» Activity: Go through the entries below and pick out every line with "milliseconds".
Data supplied below:
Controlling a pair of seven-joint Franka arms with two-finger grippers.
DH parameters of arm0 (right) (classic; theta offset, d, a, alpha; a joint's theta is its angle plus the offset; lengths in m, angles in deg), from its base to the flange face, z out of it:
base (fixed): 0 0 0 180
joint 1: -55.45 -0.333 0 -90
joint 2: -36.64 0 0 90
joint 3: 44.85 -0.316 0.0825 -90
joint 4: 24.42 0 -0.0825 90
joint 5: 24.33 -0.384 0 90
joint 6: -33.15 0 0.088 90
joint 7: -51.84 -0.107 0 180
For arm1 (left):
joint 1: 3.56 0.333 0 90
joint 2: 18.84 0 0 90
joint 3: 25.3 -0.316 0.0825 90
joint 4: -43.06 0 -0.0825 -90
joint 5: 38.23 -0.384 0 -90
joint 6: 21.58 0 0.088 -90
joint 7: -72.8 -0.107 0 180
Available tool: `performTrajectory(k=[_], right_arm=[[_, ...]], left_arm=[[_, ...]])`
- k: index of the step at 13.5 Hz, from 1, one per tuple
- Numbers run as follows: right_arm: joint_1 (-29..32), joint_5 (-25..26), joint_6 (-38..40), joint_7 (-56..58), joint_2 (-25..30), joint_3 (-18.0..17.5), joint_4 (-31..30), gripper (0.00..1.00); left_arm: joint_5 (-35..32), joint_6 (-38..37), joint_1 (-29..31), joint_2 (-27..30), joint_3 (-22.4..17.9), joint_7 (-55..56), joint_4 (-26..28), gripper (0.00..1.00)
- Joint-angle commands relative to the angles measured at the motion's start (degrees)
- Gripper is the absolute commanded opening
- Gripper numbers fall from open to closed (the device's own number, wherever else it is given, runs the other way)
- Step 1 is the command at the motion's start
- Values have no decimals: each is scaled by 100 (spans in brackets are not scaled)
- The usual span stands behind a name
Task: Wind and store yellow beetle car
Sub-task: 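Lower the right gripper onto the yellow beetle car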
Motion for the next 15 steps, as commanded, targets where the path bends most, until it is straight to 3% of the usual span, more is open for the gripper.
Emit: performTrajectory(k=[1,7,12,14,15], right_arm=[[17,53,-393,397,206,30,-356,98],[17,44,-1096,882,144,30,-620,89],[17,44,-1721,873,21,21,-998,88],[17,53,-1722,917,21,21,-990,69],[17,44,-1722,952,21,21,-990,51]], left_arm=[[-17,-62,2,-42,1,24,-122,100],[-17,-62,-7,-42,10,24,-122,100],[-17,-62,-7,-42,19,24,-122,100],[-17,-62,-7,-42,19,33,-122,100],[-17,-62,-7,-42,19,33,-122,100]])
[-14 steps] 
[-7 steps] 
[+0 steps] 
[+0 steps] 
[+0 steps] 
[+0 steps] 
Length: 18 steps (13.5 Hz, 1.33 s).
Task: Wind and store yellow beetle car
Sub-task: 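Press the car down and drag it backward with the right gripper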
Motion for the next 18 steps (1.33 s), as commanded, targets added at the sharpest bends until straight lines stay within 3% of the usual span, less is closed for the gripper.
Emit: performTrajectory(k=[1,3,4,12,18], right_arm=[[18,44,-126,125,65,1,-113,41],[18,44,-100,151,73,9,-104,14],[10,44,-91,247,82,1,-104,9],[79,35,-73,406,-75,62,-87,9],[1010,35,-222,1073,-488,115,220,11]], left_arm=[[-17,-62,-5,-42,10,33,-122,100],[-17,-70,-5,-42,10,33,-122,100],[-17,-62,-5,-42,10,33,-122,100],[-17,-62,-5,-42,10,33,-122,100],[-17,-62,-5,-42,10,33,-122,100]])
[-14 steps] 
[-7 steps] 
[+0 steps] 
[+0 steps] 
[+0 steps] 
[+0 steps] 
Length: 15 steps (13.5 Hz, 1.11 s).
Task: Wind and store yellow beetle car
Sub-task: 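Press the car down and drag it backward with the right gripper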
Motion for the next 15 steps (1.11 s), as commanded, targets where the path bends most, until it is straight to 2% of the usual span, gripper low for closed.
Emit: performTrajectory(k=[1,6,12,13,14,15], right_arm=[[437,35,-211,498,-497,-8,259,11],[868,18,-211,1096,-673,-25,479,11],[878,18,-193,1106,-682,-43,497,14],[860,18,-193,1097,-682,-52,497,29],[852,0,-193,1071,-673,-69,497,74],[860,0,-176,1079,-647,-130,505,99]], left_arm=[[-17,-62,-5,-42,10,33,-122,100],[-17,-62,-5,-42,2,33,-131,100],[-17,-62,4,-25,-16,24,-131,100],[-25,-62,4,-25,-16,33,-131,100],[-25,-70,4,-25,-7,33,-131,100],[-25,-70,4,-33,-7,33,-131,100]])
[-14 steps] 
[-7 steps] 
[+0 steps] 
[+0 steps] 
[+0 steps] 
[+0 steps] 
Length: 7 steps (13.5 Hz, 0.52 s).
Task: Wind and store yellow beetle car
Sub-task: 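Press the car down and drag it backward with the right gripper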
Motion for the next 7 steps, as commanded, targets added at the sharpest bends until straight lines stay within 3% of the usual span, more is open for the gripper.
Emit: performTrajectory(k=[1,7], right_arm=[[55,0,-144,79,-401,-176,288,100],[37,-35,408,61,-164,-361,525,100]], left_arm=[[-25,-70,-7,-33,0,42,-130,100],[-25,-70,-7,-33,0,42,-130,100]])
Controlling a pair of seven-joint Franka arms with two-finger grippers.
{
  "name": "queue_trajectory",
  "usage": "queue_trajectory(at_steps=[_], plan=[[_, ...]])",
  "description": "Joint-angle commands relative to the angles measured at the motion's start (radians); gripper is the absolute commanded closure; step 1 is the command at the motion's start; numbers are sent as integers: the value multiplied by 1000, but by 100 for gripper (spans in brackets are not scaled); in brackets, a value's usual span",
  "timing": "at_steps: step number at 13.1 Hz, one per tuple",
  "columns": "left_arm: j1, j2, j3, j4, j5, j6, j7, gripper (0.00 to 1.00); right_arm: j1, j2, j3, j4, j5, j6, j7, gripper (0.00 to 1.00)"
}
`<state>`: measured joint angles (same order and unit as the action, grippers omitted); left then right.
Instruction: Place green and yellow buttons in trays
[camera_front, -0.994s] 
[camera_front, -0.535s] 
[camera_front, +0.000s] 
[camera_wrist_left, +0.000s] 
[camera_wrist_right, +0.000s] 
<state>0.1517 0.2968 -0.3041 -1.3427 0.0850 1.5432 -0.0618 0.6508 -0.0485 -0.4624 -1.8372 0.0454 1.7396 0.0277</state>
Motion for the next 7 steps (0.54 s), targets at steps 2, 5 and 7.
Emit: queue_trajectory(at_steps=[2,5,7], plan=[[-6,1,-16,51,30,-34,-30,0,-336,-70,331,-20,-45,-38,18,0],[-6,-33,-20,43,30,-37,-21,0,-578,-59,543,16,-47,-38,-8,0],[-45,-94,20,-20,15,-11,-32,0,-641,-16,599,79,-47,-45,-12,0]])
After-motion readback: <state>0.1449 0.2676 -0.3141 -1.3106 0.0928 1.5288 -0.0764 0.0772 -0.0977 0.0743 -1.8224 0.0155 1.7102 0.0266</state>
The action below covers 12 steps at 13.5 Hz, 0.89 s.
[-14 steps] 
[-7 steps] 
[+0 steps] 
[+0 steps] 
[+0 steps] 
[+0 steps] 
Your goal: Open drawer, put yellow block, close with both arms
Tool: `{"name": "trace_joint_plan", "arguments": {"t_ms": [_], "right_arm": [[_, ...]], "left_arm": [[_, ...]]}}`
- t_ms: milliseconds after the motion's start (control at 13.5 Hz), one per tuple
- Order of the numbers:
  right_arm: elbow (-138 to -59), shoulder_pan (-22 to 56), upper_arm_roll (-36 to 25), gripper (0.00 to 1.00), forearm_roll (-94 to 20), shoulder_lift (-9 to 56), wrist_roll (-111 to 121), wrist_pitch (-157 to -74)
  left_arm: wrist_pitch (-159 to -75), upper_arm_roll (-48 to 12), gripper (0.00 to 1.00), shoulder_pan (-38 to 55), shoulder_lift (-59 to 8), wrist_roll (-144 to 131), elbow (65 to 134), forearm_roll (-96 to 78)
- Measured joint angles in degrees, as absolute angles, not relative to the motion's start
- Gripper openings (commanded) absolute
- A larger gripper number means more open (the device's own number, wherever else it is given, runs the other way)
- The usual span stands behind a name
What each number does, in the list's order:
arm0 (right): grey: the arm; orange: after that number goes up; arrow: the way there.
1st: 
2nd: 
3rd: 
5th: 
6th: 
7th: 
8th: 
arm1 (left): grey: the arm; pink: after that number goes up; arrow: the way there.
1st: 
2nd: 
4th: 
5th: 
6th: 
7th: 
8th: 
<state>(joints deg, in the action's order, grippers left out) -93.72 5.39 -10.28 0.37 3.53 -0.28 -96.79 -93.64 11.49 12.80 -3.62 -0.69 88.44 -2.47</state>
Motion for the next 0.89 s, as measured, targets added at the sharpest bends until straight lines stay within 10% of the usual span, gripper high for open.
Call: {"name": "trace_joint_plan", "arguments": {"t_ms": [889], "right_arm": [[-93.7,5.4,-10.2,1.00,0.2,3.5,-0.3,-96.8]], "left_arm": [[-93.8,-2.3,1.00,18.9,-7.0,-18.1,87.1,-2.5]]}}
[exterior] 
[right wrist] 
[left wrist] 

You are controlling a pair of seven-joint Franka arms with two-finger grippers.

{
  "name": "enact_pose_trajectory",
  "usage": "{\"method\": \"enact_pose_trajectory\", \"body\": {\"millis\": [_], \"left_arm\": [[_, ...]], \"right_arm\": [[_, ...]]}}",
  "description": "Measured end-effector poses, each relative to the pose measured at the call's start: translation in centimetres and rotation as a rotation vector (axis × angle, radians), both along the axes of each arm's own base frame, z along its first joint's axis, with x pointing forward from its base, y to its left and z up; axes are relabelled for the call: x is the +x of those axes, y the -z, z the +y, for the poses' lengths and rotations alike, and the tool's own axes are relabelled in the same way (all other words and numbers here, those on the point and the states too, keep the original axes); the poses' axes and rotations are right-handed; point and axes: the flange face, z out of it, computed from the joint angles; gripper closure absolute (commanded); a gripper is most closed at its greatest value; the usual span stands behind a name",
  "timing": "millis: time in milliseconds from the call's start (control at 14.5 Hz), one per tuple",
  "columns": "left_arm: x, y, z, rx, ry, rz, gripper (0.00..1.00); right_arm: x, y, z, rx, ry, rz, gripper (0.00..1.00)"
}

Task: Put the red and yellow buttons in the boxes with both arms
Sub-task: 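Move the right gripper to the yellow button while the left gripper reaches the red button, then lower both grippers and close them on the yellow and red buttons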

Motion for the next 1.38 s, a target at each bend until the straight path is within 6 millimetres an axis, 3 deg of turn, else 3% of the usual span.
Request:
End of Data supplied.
» Task response:
- t_ms: milliseconds after the motion's start (control at 13.5 Hz), one per tuple
  "timing": "millis: time in milliseconds from the call's start (control at 14.5 Hz), one per tuple",

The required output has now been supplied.